(Information supplied)

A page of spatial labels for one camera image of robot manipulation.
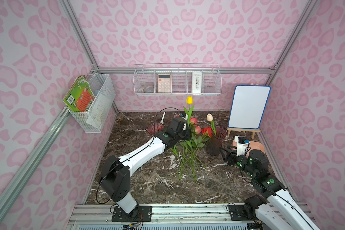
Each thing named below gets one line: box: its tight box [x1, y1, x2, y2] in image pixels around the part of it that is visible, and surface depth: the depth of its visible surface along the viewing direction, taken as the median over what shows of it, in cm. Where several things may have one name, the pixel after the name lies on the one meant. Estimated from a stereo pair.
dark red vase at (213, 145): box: [206, 125, 229, 157], surface depth 85 cm
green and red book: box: [62, 74, 96, 112], surface depth 73 cm
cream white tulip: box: [206, 113, 217, 136], surface depth 80 cm
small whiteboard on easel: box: [226, 82, 272, 140], surface depth 97 cm
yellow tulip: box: [183, 95, 195, 127], surface depth 82 cm
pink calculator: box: [157, 73, 171, 93], surface depth 95 cm
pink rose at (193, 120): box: [189, 116, 198, 125], surface depth 109 cm

(End Information supplied)

# [What is expected]
The images are to be left out; every line above should be set down exactly.

# [Reply to the exercise]
A page of spatial labels for one camera image of robot manipulation.
Each thing named below gets one line: box: its tight box [x1, y1, x2, y2] in image pixels around the part of it that is visible, and surface depth: the depth of its visible surface along the viewing direction, taken as the median over what shows of it, in cm. Where several things may have one name, the pixel after the name lies on the one meant. Estimated from a stereo pair.
dark red vase at (213, 145): box: [206, 125, 229, 157], surface depth 85 cm
green and red book: box: [62, 74, 96, 112], surface depth 73 cm
cream white tulip: box: [206, 113, 217, 136], surface depth 80 cm
small whiteboard on easel: box: [226, 82, 272, 140], surface depth 97 cm
yellow tulip: box: [183, 95, 195, 127], surface depth 82 cm
pink calculator: box: [157, 73, 171, 93], surface depth 95 cm
pink rose at (193, 120): box: [189, 116, 198, 125], surface depth 109 cm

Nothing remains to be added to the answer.